Previous studies have reported that soil CO2 efflux increases exponentially with soil temperature (Sheng et al. 2010; Karhu et al. 2011; Liu et al. 2011; Ventura et al. 2013; Song et al. 2013; Pumpanen et al. 2015). This relationship was also found in our study. Fang et al. (2015) proposed that biochar would protect SOM from decomposition by absorbing SOM on its surface leading to lower temperature sensitivity of soil respiration. However, the temperature sensitivity of soil respiration did not change significantly after biochar application. Since our soils were poor in clay minerals that might otherwise protect the biochar from decomposition, we would have expected a marked effect of biochar on the temperature sensitivity of soil respiration. Our data suggests, furthermore, that there are interactions between soil temperature, soil moisture, and soil respiration. Soil CO2 efflux was more responsive to temperature at high soil moisture contents (Fig. 4).
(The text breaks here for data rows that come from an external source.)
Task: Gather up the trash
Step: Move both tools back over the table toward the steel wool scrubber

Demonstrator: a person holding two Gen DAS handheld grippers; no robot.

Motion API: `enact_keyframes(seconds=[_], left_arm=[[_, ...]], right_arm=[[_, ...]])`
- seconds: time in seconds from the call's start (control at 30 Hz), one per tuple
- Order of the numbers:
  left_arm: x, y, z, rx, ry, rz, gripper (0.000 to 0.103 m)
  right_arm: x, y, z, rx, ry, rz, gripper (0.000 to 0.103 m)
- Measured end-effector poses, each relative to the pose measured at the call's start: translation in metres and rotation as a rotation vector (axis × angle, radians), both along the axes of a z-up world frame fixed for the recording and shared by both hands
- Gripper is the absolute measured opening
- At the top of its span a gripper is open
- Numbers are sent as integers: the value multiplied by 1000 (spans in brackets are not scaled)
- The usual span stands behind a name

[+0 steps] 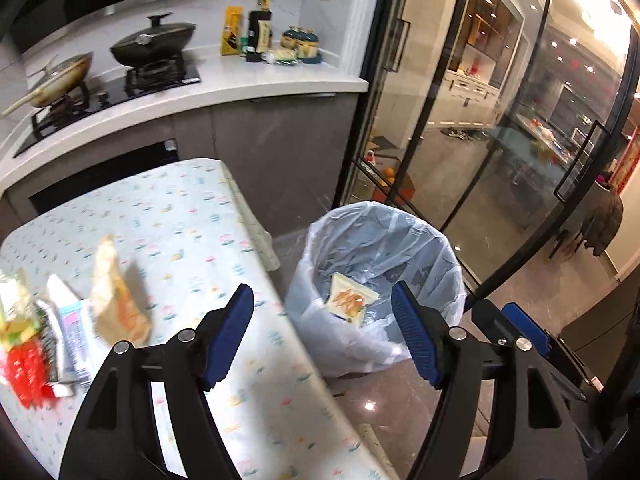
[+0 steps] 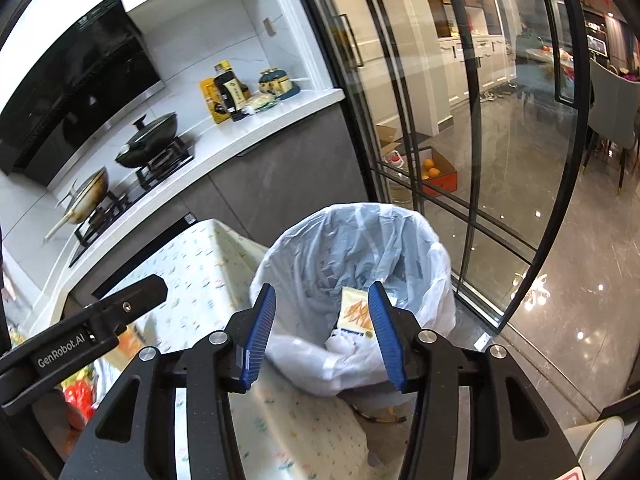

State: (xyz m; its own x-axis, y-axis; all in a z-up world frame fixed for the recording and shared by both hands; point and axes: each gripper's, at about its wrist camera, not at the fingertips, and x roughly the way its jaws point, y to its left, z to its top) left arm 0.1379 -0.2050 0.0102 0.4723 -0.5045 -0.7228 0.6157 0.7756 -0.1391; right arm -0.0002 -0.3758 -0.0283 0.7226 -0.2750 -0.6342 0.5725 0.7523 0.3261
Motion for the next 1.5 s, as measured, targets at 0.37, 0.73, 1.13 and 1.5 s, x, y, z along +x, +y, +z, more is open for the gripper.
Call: enact_keyframes(seconds=[0.37, 0.73, 1.13, 1.5], left_arm=[[-21, 87, 14, 1, -50, 111, 73], [-31, 174, 10, 5, -68, 218, 74], [-19, 292, -5, 20, -45, 421, 74], [-23, 366, -40, 71, 19, 526, 77]], right_arm=[[-13, 64, 15, -31, -6, 81, 52], [-14, 130, 20, -58, 16, 175, 54], [-3, 205, 12, -84, 63, 309, 55], [12, 284, -30, -58, 156, 482, 64]])
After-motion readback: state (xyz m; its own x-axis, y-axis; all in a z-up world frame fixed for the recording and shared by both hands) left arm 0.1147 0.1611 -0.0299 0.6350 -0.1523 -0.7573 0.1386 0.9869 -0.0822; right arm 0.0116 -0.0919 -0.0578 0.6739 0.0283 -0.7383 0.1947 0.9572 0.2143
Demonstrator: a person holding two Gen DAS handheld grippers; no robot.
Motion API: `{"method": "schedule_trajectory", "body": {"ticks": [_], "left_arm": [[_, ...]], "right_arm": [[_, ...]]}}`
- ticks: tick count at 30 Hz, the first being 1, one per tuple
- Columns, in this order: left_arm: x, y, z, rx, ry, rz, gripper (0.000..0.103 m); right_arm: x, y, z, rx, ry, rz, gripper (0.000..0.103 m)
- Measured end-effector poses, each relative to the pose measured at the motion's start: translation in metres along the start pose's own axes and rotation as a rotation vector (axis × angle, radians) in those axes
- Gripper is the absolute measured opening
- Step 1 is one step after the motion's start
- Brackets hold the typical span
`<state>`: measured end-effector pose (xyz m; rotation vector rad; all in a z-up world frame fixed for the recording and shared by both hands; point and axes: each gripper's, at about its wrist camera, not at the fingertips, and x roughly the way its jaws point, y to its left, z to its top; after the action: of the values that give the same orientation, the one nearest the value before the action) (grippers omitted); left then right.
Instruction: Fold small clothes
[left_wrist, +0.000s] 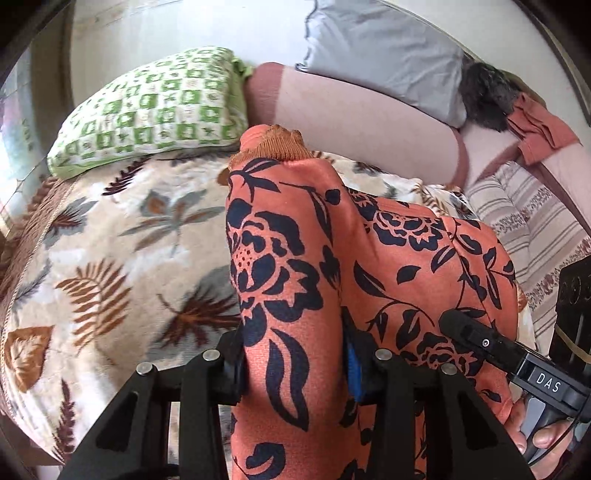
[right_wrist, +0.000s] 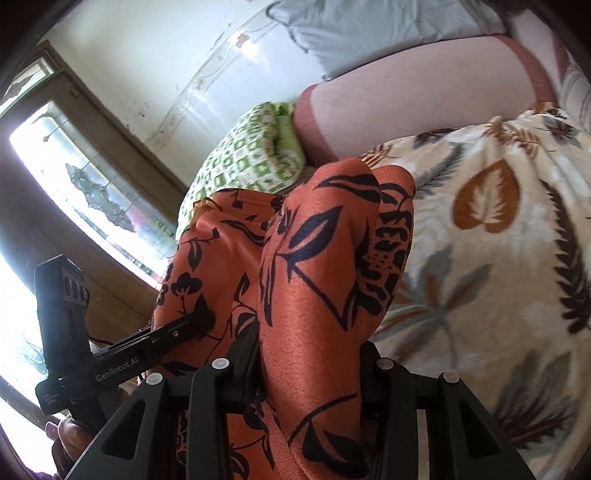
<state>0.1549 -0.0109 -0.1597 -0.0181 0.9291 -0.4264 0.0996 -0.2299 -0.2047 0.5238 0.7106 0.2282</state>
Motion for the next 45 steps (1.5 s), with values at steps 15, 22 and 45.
{"method": "schedule_trajectory", "body": {"ticks": [15,22,45], "left_arm": [[0.019,0.043,-0.023,-0.066,0.050,0.025,0.043],[0.061,0.054,-0.037,-0.082,0.132,0.083,0.044],[0.018,0.062,-0.056,-0.024,0.044,0.275,0.077]], "right_arm": [[0.052,0.017,-0.014,-0.015,0.091,0.000,0.040],[0.085,-0.003,-0.025,0.010,0.153,-0.046,0.040],[0.061,-0.007,-0.028,-0.056,0.120,-0.167,0.058]]}}
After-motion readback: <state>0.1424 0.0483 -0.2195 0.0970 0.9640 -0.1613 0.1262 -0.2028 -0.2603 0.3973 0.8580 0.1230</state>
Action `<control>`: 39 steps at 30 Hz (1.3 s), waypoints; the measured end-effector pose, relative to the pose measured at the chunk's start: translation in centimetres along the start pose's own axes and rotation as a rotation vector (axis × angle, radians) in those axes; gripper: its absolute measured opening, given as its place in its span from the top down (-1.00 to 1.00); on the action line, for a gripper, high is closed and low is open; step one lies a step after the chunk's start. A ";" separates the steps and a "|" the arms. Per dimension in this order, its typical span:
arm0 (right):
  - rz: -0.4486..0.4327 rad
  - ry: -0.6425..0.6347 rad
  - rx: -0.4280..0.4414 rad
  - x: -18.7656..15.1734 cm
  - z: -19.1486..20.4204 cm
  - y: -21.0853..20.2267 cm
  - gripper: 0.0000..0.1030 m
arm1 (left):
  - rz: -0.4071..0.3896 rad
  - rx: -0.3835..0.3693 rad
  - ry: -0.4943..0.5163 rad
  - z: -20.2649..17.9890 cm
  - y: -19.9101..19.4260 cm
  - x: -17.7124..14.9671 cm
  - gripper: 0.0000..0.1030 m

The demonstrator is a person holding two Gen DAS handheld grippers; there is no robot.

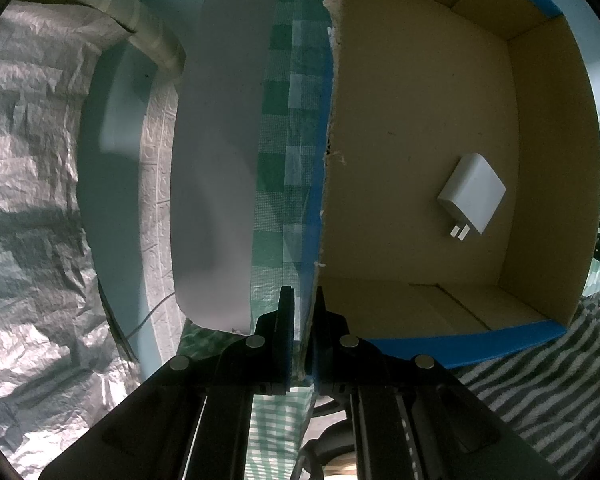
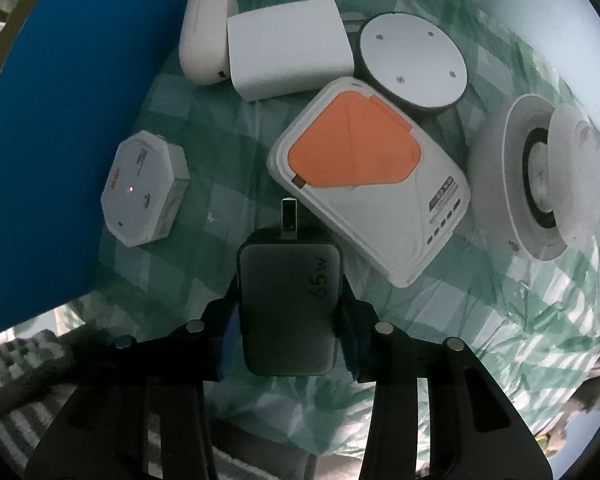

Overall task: Organize rigid objects
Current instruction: 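Carry the black charger into the box and release it beside the cube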

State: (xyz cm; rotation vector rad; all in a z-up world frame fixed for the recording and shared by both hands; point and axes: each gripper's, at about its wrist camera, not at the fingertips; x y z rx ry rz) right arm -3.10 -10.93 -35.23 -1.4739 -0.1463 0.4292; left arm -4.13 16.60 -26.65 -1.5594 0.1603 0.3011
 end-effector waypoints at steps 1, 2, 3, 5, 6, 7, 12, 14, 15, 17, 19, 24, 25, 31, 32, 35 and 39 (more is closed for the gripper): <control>-0.002 -0.003 -0.002 0.0 0.1 0.0 0.21 | 0.000 0.000 0.001 0.0 0.0 0.0 0.87; -0.001 -0.001 0.001 0.2 0.1 -0.1 0.21 | 0.000 0.000 0.001 0.0 0.0 0.0 0.87; -0.001 -0.001 0.010 0.1 0.1 -0.1 0.21 | 0.001 0.000 0.000 0.0 0.0 0.0 0.87; -0.005 -0.003 0.020 -0.4 0.2 -0.2 0.21 | 0.000 -0.001 -0.001 0.0 0.0 0.0 0.86; -0.004 -0.005 0.022 -0.6 0.3 -0.3 0.21 | 0.000 0.001 0.001 0.0 0.0 -0.1 0.86; -0.006 -0.006 0.024 -0.8 0.2 -0.6 0.21 | 0.000 0.002 0.001 0.0 0.0 -0.1 0.86; -0.037 -0.020 0.042 -1.3 0.1 -2.1 0.21 | 0.001 0.010 0.008 -0.2 0.1 -0.1 0.86; -0.055 -0.027 0.049 -1.4 0.4 -3.1 0.21 | 0.002 0.013 0.011 -0.2 0.1 -0.1 0.86; -0.064 -0.031 0.051 -1.5 0.6 -3.7 0.21 | 0.002 0.013 0.012 -0.1 0.1 -0.1 0.86; -0.077 -0.036 0.053 -1.5 0.5 -4.8 0.21 | 0.002 0.013 0.014 -0.1 0.0 0.0 0.86; -0.088 -0.042 0.057 -1.1 0.5 -5.7 0.21 | 0.003 0.012 0.015 0.0 0.0 0.1 0.86; -0.118 -0.060 0.062 -0.3 1.2 -8.1 0.21 | 0.004 0.010 0.015 0.1 0.1 0.2 0.86; -0.123 -0.065 0.064 -0.2 1.2 -8.7 0.21 | 0.004 0.011 0.017 0.1 0.0 0.3 0.86; -0.157 -0.097 0.069 1.6 2.8 -12.3 0.21 | -0.001 0.016 0.023 -0.2 -0.1 0.2 0.86; -0.163 -0.100 0.069 1.9 2.8 -13.0 0.21 | -0.001 0.016 0.023 -0.2 -0.1 0.3 0.86; -0.181 -0.119 0.071 2.8 4.4 -14.5 0.21 | -0.002 0.016 0.024 -0.2 -0.1 0.3 0.86; -0.203 -0.145 0.066 3.1 5.6 -15.5 0.21 | -0.003 0.011 0.023 -0.2 -0.1 0.4 0.86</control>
Point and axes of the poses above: each gripper's, at about its wrist camera, not at the fingertips, and y roughly the way its jaws point, z to its left, x to its top, and after that the axes turned 6 degrees about z, right-handed
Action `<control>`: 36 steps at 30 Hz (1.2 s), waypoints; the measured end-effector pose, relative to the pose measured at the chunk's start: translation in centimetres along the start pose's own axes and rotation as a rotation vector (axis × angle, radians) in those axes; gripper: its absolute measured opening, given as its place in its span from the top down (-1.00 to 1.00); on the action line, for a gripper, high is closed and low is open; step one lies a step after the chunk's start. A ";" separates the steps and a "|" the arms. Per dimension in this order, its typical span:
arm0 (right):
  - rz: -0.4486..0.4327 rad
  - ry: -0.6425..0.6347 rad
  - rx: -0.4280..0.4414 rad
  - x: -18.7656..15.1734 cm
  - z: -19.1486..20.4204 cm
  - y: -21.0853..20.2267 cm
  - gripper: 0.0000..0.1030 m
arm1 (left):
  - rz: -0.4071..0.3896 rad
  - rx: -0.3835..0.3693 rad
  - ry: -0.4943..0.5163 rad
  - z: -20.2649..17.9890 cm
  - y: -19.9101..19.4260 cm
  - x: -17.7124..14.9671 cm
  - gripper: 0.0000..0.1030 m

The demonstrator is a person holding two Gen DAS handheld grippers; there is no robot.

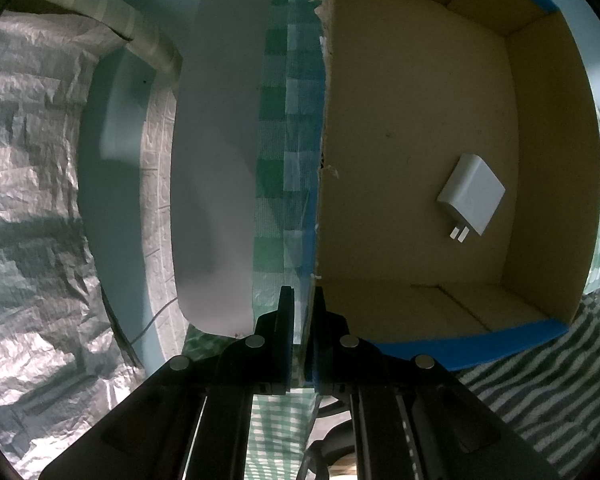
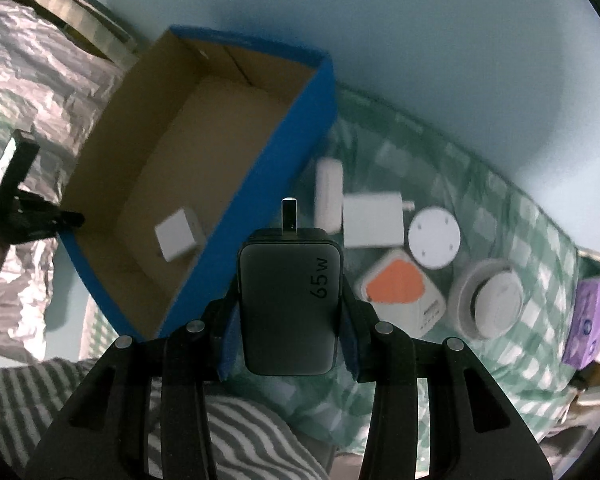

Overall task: Organize rigid objects
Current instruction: 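Carry the black charger into the box and release it beside the cube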

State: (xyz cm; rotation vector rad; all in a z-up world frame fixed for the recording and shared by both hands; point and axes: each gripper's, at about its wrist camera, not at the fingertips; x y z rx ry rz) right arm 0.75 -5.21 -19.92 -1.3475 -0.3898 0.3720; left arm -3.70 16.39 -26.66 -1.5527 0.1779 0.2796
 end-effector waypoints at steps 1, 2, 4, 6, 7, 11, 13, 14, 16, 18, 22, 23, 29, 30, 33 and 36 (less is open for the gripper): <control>-0.005 -0.008 0.001 0.3 0.3 -0.4 0.21 | 0.000 0.000 0.001 0.0 0.0 0.0 0.86; -0.012 -0.015 0.002 0.6 0.5 -0.3 0.21 | 0.001 0.001 0.003 -0.1 0.0 0.1 0.86; -0.021 -0.027 0.001 1.3 0.9 -0.6 0.21 | 0.001 0.002 0.008 -0.1 -0.1 0.0 0.86; -0.029 -0.042 -0.003 2.1 1.5 -0.7 0.21 | 0.001 0.001 0.009 -0.1 0.0 0.0 0.86; -0.033 -0.049 -0.004 2.4 1.9 -0.8 0.21 | 0.001 0.000 0.008 -0.1 0.0 0.1 0.86; -0.047 -0.084 -0.005 3.9 3.4 -1.2 0.21 | 0.001 -0.002 0.008 0.0 0.0 0.1 0.86; -0.052 -0.102 -0.003 4.6 4.0 -1.1 0.21 | 0.001 -0.003 0.007 0.0 0.0 0.1 0.86; -0.053 -0.110 -0.002 5.1 4.4 -1.0 0.21 | 0.001 -0.004 0.007 0.0 0.0 0.1 0.86; -0.051 -0.119 0.002 5.9 5.1 -0.7 0.21 | 0.001 -0.004 0.007 0.0 0.0 0.1 0.86; -0.048 -0.129 0.008 6.7 5.8 -0.2 0.21 | 0.003 -0.007 0.008 0.0 0.1 0.0 0.86; -0.038 -0.151 0.009 7.8 7.1 1.0 0.21 | 0.003 -0.010 0.006 0.0 0.0 0.0 0.86; -0.032 -0.159 0.010 7.9 7.4 1.4 0.21 | 0.003 -0.010 0.005 0.0 0.0 0.0 0.86; -0.003 -0.165 -0.003 8.4 7.8 3.5 0.21 | 0.008 -0.006 0.009 0.0 0.2 -0.2 0.86; 0.004 -0.167 -0.008 8.5 7.8 3.8 0.21 | 0.010 -0.007 0.011 0.0 0.3 -0.2 0.86; 0.019 -0.175 -0.028 8.7 7.8 4.7 0.21 | 0.012 -0.010 0.012 0.1 0.4 -0.4 0.86; 0.039 -0.168 -0.036 8.6 7.5 5.4 0.21 | 0.012 -0.009 0.009 0.2 0.4 -0.4 0.82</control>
Point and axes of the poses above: each gripper's, at about its wrist camera, not at the fingertips, and y roughly the way its jaws point, z to its left, x to its top, and after that the axes turned 6 degrees about z, right-handed
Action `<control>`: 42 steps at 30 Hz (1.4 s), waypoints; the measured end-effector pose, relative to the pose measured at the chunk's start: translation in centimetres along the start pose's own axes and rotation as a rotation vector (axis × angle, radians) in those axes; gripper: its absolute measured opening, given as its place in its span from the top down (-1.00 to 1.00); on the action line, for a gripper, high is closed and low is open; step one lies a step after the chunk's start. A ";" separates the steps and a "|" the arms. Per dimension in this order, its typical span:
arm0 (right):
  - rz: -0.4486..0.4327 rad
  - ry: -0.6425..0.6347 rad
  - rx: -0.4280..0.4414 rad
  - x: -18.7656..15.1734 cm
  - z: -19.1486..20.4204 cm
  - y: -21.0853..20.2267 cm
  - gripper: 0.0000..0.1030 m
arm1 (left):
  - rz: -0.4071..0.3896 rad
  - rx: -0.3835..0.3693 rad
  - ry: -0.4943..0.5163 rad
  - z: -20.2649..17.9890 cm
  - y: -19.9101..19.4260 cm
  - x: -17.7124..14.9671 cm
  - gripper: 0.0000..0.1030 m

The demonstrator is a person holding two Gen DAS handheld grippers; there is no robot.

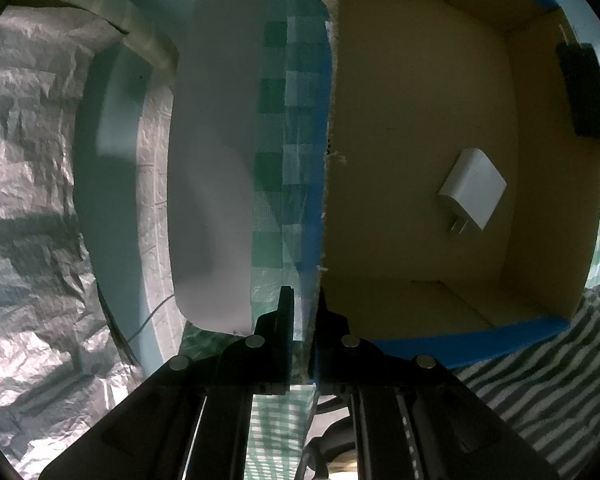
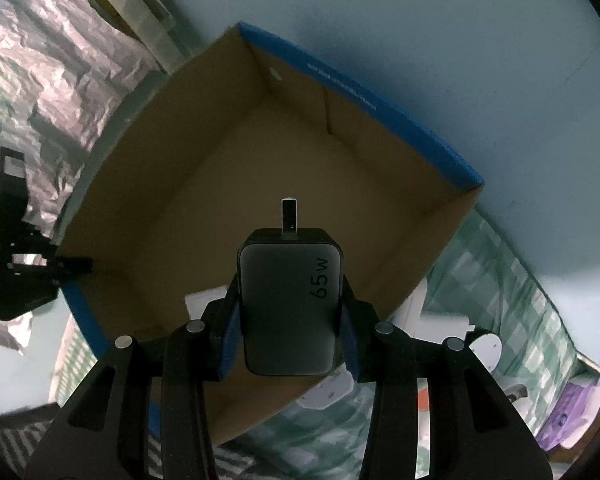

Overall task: Organize rigid objects
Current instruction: 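Carry the black charger into the box and release it beside the cube, then move the right gripper back and grasp the white round speaker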

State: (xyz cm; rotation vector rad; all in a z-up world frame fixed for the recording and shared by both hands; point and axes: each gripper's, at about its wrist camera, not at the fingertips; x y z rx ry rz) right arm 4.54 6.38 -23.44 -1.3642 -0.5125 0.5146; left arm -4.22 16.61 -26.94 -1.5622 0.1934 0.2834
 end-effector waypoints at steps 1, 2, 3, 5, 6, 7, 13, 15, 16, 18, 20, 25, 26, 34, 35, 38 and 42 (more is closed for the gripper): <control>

This also explains why CO2 fluxes decreased sharply in dry August even though the soil temperature was high. The Q10 values at high moisture contents were similar to those measured by Pumpanen et al. (2003) at a nearby similar forest site. Altogether, the Q10 values measured in the present study were within the range of other studies from boreal forest soils, ranging from 0.98 (Gulledge and Schimel 2000) to 4.75 (Morén and Lindroth 2000). Our data does not suggest that these dependences on humidity and soil temperature would have changed due to the biochar application.

5 Conclusions

Our study on the short-term effects of biochar addition on soil CO2 efflux, microbial biomass, and soil properties in a boreal Scots pine forest indicated that the initial soil CO2 efflux responses were dominated by physical effects of biochar on soil temperature. The results showed that the amount of biochar affected soil CO2 efflux significantly, but pyrolysis temperature of biochar had no effect. Biochar amendment was found to increase soil pH but soil microbial biomass remained unchanged. The increases in soil temperature and CO2 efflux are probably transient as the biochar particles are incorporated in the soil and covered by vegetation over time. More studies are needed to get the optimum biochar amount for carbon sequestration in boreal forest.